Entity information:

7. INCOME TAXES

 

For the years ended June 30, 2017 and 2016, the local (United States) and foreign components of loss before income taxes were comprised of the following:

 

    For the year ended
June 30, 2017
    For the year ended
June 30, 2016
 
             
Tax jurisdictions from:                
- Local   $ (98,555 )   $ (72,483 )
- Foreign, representing                
Anguilla     (25,509 )     (61,536 )
Hong Kong     (580,246 )     (700,033 )
                 
Loss before income tax   $ (704,310 )   $ (834,052 )

 

The provision for income taxes consisted of the following:

 

    For the year ended
June 30, 2017
    For the year ended
June 30, 2016
 
             
Current:                
- Local   $ -     $ -  
- Foreign (Hong Kong)     -       -  
                 
Deferred:                
- Local     -       -  
- Foreign (Hong Kong)     -       -  
                 
Income tax expense   $ -     $ -  

 

The effective tax rate in the periods presented is the result of the mix of income earned in various tax jurisdictions that apply a broad range of income tax rates.

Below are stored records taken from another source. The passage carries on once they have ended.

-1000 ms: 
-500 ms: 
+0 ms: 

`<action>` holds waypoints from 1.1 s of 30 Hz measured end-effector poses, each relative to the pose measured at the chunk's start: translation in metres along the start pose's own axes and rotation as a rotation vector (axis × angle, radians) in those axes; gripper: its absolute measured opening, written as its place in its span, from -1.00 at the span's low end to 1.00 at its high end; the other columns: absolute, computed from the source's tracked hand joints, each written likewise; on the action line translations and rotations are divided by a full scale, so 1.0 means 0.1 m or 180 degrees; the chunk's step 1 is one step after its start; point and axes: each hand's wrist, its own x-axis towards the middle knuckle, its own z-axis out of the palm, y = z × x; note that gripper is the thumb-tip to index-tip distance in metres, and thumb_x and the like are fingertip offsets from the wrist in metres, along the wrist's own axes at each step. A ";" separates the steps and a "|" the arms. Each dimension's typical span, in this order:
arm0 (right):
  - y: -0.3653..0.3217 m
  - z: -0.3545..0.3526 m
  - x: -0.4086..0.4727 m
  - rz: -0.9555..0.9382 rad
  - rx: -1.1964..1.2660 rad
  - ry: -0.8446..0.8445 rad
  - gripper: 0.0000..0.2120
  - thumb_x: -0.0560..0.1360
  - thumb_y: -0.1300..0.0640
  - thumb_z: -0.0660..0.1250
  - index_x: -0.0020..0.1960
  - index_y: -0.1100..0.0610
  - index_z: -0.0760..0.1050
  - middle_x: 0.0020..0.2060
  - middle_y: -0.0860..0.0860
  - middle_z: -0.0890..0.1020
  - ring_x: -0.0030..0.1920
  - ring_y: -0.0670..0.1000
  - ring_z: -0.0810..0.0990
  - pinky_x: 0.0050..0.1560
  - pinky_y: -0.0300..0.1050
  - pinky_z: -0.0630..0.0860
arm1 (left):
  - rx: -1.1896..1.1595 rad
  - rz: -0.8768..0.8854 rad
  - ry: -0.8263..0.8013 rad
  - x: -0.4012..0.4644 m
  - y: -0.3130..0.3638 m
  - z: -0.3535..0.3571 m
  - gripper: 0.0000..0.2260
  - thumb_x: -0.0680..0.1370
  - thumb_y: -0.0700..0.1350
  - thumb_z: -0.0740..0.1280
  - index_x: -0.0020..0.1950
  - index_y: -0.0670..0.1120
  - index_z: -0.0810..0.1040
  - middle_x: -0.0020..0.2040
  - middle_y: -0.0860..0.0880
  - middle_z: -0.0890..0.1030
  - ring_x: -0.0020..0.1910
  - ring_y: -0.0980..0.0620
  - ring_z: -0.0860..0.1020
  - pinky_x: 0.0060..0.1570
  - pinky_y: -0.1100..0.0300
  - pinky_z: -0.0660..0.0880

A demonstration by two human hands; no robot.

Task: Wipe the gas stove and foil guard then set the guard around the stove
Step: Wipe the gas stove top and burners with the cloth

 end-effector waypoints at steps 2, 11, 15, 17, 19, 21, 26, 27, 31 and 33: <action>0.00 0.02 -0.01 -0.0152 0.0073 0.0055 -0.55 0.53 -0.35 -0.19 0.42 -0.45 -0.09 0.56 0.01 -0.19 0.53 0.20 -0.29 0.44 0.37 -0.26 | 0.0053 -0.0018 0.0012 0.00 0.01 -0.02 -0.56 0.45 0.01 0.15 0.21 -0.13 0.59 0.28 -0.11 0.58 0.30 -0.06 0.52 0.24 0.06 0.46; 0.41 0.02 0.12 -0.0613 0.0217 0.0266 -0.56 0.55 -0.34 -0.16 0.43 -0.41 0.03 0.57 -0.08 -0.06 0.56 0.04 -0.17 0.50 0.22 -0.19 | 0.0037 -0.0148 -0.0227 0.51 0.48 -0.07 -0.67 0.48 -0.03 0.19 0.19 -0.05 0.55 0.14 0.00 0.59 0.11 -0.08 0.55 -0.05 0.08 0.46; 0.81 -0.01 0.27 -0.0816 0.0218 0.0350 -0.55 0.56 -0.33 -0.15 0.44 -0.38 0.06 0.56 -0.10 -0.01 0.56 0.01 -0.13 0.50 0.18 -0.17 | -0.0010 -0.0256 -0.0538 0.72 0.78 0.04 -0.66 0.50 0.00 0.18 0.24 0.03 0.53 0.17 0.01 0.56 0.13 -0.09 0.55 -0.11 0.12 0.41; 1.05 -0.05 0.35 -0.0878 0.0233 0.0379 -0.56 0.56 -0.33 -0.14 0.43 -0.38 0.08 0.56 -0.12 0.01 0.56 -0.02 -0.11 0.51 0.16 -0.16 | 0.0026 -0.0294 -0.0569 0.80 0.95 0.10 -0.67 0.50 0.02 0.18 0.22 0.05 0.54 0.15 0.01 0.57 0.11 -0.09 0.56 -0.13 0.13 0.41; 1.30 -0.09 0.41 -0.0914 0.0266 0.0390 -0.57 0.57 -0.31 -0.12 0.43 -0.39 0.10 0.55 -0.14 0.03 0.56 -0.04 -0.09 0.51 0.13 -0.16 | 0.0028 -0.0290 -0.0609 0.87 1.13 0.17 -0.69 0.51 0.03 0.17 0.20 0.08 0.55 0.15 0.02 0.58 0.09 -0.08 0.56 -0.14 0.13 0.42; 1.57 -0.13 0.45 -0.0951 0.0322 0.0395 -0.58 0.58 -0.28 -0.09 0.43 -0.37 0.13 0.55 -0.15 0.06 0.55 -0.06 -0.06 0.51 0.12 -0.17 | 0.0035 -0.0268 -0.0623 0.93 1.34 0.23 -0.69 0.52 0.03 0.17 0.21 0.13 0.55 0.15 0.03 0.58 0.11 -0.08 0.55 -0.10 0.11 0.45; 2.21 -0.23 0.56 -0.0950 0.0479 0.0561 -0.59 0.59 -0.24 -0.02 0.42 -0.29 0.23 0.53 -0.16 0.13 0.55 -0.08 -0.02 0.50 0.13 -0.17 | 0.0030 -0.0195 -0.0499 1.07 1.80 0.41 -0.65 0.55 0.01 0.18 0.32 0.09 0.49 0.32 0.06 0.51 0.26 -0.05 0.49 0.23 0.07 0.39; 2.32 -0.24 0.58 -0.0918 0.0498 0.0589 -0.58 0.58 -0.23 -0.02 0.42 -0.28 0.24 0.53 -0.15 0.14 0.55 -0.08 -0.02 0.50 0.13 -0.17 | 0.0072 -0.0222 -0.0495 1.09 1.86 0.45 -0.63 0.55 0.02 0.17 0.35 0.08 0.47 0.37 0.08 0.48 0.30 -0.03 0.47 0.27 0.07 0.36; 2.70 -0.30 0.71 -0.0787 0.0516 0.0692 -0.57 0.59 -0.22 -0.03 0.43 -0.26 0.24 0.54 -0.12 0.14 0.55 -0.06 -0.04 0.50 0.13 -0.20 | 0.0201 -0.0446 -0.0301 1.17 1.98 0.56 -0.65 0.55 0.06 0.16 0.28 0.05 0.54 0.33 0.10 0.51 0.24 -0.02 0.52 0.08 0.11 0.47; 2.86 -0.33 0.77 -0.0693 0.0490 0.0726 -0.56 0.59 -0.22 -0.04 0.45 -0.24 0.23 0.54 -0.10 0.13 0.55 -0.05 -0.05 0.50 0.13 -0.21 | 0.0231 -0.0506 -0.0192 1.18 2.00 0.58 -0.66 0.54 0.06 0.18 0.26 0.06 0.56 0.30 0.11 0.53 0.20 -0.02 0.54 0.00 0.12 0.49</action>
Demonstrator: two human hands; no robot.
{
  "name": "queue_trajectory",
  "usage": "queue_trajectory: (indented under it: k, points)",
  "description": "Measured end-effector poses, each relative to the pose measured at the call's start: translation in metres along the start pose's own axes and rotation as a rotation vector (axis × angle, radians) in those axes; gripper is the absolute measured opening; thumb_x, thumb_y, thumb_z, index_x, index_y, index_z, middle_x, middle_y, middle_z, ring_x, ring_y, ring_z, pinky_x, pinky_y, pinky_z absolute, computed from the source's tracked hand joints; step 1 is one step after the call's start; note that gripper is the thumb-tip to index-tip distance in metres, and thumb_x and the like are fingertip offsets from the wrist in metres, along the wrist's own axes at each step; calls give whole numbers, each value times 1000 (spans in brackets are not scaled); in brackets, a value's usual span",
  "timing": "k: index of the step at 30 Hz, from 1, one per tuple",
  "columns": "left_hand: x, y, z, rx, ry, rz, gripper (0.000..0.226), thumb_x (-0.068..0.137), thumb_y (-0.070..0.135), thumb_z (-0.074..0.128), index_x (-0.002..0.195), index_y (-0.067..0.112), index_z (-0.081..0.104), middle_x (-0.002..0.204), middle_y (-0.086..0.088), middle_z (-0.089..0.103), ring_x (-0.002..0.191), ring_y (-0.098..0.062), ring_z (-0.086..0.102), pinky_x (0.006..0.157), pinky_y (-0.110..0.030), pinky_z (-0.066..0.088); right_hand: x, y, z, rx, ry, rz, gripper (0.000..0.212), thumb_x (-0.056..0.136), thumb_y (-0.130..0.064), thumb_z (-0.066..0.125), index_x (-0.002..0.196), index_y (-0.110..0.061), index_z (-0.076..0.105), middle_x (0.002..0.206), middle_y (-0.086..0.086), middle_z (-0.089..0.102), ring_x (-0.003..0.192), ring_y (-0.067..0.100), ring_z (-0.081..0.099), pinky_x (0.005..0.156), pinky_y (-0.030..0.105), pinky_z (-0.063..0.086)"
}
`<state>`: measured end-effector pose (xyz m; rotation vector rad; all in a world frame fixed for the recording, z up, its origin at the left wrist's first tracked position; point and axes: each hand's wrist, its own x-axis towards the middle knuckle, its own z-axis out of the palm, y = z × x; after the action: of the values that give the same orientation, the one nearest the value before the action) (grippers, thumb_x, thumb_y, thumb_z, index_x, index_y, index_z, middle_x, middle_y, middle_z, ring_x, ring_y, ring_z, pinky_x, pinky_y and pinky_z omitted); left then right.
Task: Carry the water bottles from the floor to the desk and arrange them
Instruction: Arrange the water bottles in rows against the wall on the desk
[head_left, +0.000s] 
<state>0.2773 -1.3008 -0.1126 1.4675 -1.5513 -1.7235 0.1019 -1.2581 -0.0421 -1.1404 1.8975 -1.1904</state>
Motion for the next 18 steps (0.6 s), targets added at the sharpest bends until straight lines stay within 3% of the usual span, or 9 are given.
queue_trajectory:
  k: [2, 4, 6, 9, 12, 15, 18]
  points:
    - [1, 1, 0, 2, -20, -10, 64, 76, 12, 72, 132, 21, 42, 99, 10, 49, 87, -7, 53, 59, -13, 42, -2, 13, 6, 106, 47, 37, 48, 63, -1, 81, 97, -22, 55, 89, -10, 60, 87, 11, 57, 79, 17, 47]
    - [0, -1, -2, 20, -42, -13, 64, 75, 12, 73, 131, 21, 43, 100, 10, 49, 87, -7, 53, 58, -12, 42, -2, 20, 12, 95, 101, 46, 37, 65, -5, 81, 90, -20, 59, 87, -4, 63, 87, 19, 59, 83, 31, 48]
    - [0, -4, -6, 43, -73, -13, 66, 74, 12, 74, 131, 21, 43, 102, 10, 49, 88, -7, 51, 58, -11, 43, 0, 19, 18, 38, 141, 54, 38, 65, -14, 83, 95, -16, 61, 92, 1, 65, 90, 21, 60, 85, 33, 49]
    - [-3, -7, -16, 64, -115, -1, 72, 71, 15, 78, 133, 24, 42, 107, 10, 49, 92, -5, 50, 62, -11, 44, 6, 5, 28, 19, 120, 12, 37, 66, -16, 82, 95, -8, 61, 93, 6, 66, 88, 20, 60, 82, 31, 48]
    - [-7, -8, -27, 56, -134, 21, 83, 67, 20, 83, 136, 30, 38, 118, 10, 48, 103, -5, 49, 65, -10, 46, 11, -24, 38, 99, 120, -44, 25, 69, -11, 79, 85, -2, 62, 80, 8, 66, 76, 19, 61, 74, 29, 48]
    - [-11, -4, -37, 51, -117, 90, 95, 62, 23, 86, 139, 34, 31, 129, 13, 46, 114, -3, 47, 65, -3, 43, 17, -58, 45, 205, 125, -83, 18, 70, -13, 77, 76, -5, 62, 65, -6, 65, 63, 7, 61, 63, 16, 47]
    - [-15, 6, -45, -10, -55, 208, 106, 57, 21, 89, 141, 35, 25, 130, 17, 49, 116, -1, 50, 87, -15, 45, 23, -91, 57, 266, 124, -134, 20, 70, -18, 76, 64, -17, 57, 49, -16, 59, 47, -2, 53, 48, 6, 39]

The Company and its subsidiary that operate in various countries: United States and Anguilla that are subject to taxes in the jurisdictions in which they operate, as follows:

 

United States of America

 

Rito Group Corp. is registered in the State of Nevada and is subject to the tax laws of the United States of America. As of June 30, 2017, the operations in the United States of America incurred $171,038 of cumulative net operating losses which can be carried forward to offset future taxable income. The net operating loss carryforwards begin to expire in 2035, if unutilized. The Company has provided for a full valuation allowance of $59,863 against the deferred tax assets on the expected future tax benefits from the net operating loss carryforwards as the management believes it is more likely than not that these assets will not be realized in the future.

 

Anguilla

 

Under the current laws of the Republic of Anguilla (“Anguilla”), Sino Union International Limited is registered as an international business company which governs by the International Business Companies Act of Anguilla. A company is subject to Anguilla income tax if it does business in Anguilla. A company that incorporated in Anguilla, but does not do business in Anguilla, is not subject to income tax there. Sino Union International Limited did not do business in Anguilla for the year ended June 30, 2017, and it does not intend to do business in Anguilla in the future. For the years ended June 30, 2017 and 2016, Sino Union International Limited had a net operating loss of $25,509 and$61,536, respectively.

 

Hong Kong

 

Rito International Enterprise Company Limited is subject to Hong Kong Profits Tax, which is charged at the statutory income tax rate of 16.5% on its assessable income. For the year ended June 30, 2017, Rito International incurred an cumulative operating loss of $1,354,464 for income tax purposes which can be carried forward to offset future taxable income at no expiration. The Company has provided for a full valuation allowance against the deferred tax assets of $223,487 on the expected future tax benefits from the net operating loss carryforwards as the management believes it is more likely than not that these assets will not be realized in the future.

 

The following table sets forth the significant components of the aggregate deferred tax assets of the Company as of June 30, 2017 and 2016:

 

    As of June 30,  
    2017     2016  
Deferred tax assets:                
Net operating loss carryforwards                
- United States of America   $ 59,863     $ 25,369  
- Hong Kong     223,487       115,505  
                 
      283,350       140,874  
Less: valuation allowance     (283,350 )     (140,874 )
Deferred tax assets     -       -  

 

Management believes that it is more likely than not that the deferred tax assets will not be fully realizable in the future. Accordingly, the Company provided for a full valuation allowance against its deferred tax assets of $283,350 as of June 30, 2017. During the year ended June 30, 2017, the valuation allowance increased by $142,476, primarily relating to net operating loss carryforwards from the various tax regime.